Nun, Pérez kanzelte den besorgten Herrn mit einigen schnellen Sätzen ab: "Señor Mendoza", sagte er, "jeder wählt in seinem Leben die Rolle aus, die ihm am besten gefällt. Ihre Rolle verstehe ich nicht. Mit ihrer Pseudo-Opposition nähren Sie jene Kreise, die uns nicht mögen, die unsere Harmonie zerstören wollen. Von Zahlen verstehen Sie nichts. Sie verwechseln Passiva mit Schulden. Wir haben Nettoschulden von 71,5 Millionen Euro, und sie sinken weiter. Darum verehrt man uns in der ganzen Welt." Dann wurde abgestimmt: 888 stimmten für Pérez' Budget, inklusive Señor Mendoza. Drei nur stimmten dagegen.
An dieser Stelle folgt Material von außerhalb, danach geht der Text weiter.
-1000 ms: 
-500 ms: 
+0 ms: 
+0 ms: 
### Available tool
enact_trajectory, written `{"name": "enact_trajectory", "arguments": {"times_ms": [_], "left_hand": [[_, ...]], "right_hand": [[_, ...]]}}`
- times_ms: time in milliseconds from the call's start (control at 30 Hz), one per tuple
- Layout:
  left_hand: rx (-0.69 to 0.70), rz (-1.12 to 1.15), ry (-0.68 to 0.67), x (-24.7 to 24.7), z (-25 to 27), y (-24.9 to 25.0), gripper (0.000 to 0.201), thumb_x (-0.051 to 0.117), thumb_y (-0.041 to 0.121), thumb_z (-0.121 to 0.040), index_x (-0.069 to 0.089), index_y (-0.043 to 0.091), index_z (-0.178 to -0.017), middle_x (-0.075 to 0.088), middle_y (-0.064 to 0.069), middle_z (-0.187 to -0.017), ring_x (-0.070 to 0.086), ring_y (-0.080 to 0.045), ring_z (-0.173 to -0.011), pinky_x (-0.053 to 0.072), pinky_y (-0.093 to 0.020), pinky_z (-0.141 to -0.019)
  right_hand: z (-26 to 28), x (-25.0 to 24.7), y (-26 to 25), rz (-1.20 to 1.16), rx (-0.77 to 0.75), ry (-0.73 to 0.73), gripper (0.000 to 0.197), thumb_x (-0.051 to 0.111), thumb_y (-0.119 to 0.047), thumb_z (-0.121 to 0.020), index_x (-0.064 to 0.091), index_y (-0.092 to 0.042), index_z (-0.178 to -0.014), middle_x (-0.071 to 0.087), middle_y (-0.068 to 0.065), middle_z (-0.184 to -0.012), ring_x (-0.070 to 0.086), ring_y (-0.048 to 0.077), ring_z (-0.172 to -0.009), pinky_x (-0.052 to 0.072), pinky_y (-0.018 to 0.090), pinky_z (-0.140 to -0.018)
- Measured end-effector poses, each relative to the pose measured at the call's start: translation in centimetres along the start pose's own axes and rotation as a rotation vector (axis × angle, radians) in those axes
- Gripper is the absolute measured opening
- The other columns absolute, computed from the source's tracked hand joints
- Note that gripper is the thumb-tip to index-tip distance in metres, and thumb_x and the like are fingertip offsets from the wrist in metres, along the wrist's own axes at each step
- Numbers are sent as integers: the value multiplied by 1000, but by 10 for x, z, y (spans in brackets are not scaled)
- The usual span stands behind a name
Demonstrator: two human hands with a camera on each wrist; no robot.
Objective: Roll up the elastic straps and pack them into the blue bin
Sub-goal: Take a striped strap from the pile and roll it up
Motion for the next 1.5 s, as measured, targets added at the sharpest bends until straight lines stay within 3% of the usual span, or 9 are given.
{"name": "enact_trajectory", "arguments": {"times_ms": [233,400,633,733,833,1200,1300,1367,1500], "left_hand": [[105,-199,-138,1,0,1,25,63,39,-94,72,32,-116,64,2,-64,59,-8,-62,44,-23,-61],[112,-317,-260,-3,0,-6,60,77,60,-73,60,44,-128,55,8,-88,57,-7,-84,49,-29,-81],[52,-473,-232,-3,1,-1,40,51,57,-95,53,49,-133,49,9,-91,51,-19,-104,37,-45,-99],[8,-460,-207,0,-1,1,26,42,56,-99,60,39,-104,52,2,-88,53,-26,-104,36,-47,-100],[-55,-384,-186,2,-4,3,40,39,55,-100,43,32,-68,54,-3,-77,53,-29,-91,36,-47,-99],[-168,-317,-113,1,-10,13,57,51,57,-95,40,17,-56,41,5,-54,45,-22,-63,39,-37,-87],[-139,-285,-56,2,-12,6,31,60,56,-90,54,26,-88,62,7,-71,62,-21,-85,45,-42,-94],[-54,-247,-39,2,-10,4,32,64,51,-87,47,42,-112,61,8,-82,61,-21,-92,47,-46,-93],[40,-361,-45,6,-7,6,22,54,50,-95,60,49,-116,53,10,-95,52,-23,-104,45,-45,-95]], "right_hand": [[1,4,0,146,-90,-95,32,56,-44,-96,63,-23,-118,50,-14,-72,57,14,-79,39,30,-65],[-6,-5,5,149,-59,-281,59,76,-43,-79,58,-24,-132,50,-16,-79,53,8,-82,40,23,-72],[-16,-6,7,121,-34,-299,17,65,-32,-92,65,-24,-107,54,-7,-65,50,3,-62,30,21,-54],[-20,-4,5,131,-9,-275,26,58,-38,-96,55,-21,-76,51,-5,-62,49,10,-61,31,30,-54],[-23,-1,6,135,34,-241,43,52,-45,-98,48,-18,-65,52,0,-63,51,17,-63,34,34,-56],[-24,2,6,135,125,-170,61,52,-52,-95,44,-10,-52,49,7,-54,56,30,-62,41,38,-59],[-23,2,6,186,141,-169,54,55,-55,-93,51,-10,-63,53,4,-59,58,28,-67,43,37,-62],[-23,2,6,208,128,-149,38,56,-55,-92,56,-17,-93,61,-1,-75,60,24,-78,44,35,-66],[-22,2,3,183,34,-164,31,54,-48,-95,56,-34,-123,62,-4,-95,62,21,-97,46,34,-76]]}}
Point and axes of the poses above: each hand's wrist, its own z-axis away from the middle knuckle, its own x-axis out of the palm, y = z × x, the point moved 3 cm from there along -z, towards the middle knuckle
Die Zahlen der größten Klubs sind ein bisschen Glaubenssache

Um die Finanzen des "größten, reichsten, umsatzstärksten" Klubs der Welt, wie ihn auch internationale Studien beschreiben, ranken sich viele offene Fragen. Das rührt vor allem daher, dass Real Madrid noch immer als "gemeinnütziger Sportverein" geführt wird statt als Aktiengesellschaft, wie das Spaniens Gesetzgebung eigentlich seit etlichen Jahren einfordert. Auch der FC Barcelona, Athletic Bilbao und CA Osasuna gehören in diese Kategorie. Die Umwandlung in anonyme Gesellschaften sollte dazu beitragen, dass die Vereine ihre Konten transparenter gestalten. Real und Barça sträubten sich bisher erfolgreich gegen eine rechtliche Anpassung. Und so sind die Zahlen der größten Klubs immer auch ein bisschen Glaubenssache.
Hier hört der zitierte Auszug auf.